Aussie Theatre May 2012
Liz Lea & Co’s epic production (more costumes per second than you are ever likely to see) might well be an original Australian work of considerable significance. Frequently hilarious! It touches upon cultural cringe with the Pavlova reference (although there wasn’t much local to aspire to at the time save Dad and Dave) but also celebrates what is characteristically Aussie with a perfect quota of appropriate irreverence. There is much poetic license taken with time, however, this makes the production all the more engaging
Canberra Contemporary Arts Space May 2012
Liz Lea has fashioned a disarmingly funny and delightfully elegant dance work…. She also assumes the persona of the exotic Madame Lou .. possesses a neat turn of phrase that, might have ensured her a second career as a stand-up comedian… This brilliant production with its elegant settings and costumes and affectionate insights into Australia’s dance history and entertainment taste at the time of Federation should be seen for a longer season,
City News Canberra 2012
TWO decades of dance and research have gone into the making of 120 Birds. It is a light-hearted mixture of dance history and career influences for its chief maker and performer, Liz Lea, who tells her stories with humour, style, words, movement and engrossing archival film.
She was inspired by many things – just about all of them are packed into a tight 75 minutes of narrative, thoughts and references, with never-ending costume changes.
But her key inspirations appear to be the amazing tours taken in the early part of the 20th century by the ballerina Anna Pavlova and the American modern dancer Ruth St Denis. When Pavlova came to Australia in the 1920s, she collected 120 birds, which proved quite a challenge to transport.
Lea has devised a storyline for her small company of four, including herself, in which they set off from Australia to travel the world. The fictional Company Elle discovers different cultures and new fashions in the ’20s and ’30s. They have adventures in love as well as the mechanics of travel itself.
At times, archival film dominates the storytelling with hilarious clips from early Australian productions and documentaries. In one of these, a staged exhibition of life-saving, along with some budgie-smuggling jokes, had the audience in fits of laughter.

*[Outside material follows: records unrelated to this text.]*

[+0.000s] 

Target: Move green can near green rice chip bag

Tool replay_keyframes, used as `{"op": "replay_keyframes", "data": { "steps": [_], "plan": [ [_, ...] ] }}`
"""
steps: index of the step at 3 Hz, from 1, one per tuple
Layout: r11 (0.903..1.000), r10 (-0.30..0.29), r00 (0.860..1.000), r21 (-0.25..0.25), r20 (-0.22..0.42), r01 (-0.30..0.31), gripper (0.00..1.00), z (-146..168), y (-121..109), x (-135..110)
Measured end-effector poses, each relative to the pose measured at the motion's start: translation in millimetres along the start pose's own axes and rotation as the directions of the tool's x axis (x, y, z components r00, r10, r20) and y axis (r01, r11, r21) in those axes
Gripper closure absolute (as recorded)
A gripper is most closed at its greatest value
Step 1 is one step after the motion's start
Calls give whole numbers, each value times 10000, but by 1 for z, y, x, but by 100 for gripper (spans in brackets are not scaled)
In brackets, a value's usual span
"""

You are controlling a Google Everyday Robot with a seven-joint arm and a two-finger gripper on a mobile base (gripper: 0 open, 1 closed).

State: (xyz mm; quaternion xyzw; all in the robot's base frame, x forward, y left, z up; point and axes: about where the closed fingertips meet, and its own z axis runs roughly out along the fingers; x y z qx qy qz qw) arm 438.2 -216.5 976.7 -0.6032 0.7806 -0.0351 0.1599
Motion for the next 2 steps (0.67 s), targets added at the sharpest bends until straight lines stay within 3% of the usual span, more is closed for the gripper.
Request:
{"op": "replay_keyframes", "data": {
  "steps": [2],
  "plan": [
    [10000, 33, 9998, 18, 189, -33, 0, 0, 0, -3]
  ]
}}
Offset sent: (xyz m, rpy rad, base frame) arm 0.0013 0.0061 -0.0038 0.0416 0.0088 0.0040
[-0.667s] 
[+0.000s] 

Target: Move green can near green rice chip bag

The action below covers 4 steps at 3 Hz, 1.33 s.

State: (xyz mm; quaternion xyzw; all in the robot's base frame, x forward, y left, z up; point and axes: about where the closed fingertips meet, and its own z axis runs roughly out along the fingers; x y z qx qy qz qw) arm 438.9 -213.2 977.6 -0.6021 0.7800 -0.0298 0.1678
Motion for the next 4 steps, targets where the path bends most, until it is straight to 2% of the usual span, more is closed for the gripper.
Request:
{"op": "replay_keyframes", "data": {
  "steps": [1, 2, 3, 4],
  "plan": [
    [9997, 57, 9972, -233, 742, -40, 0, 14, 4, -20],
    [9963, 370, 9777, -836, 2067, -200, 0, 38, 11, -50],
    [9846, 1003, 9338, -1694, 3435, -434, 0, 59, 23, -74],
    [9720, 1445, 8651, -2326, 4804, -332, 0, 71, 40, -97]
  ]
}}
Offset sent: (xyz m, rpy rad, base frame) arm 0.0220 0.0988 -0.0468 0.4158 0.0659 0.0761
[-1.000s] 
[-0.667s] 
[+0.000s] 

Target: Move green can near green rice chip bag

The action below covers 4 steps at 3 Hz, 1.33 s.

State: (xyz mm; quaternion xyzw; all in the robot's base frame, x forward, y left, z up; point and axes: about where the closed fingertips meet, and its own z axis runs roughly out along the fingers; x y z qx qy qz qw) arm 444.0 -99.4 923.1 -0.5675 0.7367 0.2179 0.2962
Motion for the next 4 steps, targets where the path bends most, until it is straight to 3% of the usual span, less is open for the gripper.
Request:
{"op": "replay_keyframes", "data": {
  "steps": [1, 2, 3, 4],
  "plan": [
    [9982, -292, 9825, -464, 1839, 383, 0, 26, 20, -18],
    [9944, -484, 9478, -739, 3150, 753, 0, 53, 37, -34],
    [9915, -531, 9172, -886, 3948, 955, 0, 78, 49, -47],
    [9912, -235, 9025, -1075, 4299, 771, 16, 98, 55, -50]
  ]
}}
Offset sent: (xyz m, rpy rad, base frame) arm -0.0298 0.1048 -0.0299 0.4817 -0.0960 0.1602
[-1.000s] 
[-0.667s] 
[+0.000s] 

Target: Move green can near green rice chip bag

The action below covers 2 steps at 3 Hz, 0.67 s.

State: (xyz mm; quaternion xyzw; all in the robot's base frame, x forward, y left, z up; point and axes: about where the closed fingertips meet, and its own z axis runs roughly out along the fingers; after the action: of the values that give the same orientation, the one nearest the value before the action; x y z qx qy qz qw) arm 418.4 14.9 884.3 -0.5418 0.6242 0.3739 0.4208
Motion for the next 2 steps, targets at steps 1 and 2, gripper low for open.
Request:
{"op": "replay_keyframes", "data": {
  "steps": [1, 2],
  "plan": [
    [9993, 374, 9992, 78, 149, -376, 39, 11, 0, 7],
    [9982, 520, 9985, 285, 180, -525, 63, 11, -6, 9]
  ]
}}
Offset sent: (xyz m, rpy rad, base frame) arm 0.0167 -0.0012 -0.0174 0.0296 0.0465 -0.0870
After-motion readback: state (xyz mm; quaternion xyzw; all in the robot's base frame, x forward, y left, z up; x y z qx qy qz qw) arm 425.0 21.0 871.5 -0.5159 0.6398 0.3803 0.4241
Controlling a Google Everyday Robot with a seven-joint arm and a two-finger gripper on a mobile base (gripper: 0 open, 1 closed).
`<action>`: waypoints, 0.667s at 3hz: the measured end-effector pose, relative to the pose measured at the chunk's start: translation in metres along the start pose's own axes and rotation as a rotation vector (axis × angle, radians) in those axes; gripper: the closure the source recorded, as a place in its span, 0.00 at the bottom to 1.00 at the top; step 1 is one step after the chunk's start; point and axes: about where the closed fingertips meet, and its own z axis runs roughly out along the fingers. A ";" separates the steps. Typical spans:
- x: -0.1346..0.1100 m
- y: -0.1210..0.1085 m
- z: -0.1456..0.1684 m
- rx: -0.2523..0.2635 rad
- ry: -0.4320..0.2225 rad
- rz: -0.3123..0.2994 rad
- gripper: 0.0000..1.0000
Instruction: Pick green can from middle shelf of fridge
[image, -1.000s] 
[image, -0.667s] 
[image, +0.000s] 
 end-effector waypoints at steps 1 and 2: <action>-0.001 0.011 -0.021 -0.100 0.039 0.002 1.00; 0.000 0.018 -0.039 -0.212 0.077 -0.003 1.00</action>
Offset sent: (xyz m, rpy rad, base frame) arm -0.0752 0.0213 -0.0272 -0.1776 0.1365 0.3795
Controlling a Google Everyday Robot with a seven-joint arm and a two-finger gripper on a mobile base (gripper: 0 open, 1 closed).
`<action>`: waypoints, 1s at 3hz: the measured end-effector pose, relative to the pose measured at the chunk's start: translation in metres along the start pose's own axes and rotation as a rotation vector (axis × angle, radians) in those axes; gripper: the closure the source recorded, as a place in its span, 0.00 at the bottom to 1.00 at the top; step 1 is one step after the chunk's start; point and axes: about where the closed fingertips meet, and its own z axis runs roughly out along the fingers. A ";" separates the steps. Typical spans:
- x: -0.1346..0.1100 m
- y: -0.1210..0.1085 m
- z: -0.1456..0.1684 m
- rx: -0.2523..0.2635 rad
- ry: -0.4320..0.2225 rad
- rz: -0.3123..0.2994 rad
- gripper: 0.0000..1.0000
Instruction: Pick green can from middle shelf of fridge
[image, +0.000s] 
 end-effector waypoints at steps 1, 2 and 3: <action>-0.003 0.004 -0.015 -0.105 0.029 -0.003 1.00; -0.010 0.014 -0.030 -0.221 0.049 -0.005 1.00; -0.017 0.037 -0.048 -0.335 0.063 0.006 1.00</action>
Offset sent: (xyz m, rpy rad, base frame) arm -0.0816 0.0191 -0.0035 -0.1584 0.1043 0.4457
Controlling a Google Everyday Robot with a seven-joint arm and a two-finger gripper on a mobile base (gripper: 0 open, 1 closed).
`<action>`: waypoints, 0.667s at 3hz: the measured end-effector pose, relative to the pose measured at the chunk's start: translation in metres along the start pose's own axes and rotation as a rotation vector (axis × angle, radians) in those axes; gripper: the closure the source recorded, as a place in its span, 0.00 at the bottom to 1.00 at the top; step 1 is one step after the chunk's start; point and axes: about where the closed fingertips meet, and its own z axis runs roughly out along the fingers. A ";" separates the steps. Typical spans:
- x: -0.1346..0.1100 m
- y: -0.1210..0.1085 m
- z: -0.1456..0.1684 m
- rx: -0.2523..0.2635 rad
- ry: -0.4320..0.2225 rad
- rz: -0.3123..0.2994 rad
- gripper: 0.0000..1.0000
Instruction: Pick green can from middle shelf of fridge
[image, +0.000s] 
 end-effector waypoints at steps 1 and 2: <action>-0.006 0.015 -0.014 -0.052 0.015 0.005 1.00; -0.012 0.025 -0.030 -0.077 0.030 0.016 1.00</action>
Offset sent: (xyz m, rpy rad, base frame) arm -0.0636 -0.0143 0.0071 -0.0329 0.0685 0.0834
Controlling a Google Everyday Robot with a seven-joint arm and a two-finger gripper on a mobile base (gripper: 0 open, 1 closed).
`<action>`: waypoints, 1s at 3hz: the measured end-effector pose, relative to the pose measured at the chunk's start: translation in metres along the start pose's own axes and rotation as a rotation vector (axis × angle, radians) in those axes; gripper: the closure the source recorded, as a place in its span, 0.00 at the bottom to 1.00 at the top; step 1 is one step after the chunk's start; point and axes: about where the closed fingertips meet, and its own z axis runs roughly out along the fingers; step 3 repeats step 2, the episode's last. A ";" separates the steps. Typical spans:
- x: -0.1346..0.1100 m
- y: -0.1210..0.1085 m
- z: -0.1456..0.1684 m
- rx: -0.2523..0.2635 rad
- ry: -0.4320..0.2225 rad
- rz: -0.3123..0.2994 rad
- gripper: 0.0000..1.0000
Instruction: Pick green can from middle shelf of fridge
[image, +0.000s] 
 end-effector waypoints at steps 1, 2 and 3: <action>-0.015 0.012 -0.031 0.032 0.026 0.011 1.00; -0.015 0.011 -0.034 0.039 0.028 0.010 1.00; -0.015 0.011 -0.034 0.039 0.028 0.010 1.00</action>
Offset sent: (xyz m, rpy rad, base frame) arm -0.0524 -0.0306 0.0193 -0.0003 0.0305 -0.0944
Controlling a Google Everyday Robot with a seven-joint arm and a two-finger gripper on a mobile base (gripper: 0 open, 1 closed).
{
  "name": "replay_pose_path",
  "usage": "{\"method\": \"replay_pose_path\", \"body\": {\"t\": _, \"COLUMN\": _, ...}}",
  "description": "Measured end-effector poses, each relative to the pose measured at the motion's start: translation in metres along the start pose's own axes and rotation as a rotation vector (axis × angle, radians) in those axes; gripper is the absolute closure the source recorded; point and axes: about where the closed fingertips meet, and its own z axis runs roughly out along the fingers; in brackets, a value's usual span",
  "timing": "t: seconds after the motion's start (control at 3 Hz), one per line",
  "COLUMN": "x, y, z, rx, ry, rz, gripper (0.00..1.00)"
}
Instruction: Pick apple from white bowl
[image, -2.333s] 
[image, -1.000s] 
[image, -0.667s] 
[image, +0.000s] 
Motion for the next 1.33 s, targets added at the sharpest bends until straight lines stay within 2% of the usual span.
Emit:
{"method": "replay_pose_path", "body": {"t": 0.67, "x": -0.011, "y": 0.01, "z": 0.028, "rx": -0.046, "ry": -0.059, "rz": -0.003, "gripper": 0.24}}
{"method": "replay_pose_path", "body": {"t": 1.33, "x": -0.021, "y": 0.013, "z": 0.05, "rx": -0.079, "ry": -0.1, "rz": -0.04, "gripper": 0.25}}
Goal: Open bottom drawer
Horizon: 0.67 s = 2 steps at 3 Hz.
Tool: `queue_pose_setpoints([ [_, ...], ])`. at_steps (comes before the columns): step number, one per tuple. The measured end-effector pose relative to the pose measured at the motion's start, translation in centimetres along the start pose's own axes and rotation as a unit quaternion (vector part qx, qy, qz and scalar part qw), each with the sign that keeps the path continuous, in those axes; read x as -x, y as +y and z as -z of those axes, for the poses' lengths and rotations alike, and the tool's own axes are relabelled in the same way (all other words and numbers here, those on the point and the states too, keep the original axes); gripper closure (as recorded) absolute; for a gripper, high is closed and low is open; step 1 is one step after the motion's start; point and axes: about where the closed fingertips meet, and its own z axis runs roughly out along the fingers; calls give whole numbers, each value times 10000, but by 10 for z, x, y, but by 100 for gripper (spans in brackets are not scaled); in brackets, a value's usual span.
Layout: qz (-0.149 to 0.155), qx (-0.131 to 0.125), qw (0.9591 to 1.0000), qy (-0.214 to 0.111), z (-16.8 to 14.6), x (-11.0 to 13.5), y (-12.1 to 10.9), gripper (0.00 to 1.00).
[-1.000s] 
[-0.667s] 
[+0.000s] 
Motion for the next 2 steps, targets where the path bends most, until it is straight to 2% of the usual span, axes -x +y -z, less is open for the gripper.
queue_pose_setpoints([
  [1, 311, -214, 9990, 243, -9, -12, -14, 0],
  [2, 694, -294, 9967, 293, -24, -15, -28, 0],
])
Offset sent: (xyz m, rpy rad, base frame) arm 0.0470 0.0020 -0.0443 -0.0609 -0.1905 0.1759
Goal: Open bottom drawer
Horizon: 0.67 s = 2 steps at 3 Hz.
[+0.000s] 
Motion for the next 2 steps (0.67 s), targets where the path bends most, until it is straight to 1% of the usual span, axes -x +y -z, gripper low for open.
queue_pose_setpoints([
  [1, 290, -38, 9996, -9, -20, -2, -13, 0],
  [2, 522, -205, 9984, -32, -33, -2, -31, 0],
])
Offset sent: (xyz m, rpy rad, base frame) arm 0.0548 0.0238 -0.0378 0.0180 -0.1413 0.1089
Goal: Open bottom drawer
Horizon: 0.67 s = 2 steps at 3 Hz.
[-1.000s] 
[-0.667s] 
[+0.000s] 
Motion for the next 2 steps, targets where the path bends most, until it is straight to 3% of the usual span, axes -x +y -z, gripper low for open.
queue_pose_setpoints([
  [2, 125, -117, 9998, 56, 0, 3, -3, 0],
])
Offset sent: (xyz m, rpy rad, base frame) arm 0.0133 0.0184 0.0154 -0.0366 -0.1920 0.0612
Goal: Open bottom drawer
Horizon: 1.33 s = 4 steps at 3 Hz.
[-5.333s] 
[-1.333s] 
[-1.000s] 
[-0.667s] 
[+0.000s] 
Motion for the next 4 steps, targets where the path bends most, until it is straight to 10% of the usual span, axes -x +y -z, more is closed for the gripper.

The movement, choreographed by Lea, the performers and others, is lively and communicative in character and mood as well as information. It is crisply performed by Lea along with Melanie Fayd’herbe de Maudave, Miranda Wheen and Ash Bee.
The set and costume designs are a big part of the show. Designed by Lea and Gabriella Csanyi Wills, they range from elegantly stylish to heart-warmingly homemade, but always distinguished by beautiful, often exotic, fabrics.
This production is a labour of love, and that is probably the best way to view it. While it is packed with historic dance references, they are mostly left unexplained for the knowledgeable to pick out and the general observer to enjoy – especially the archival material which is chronologically all over the place but far too good to complain about.
There is an unlikely twist at the end, which I won’t spoil.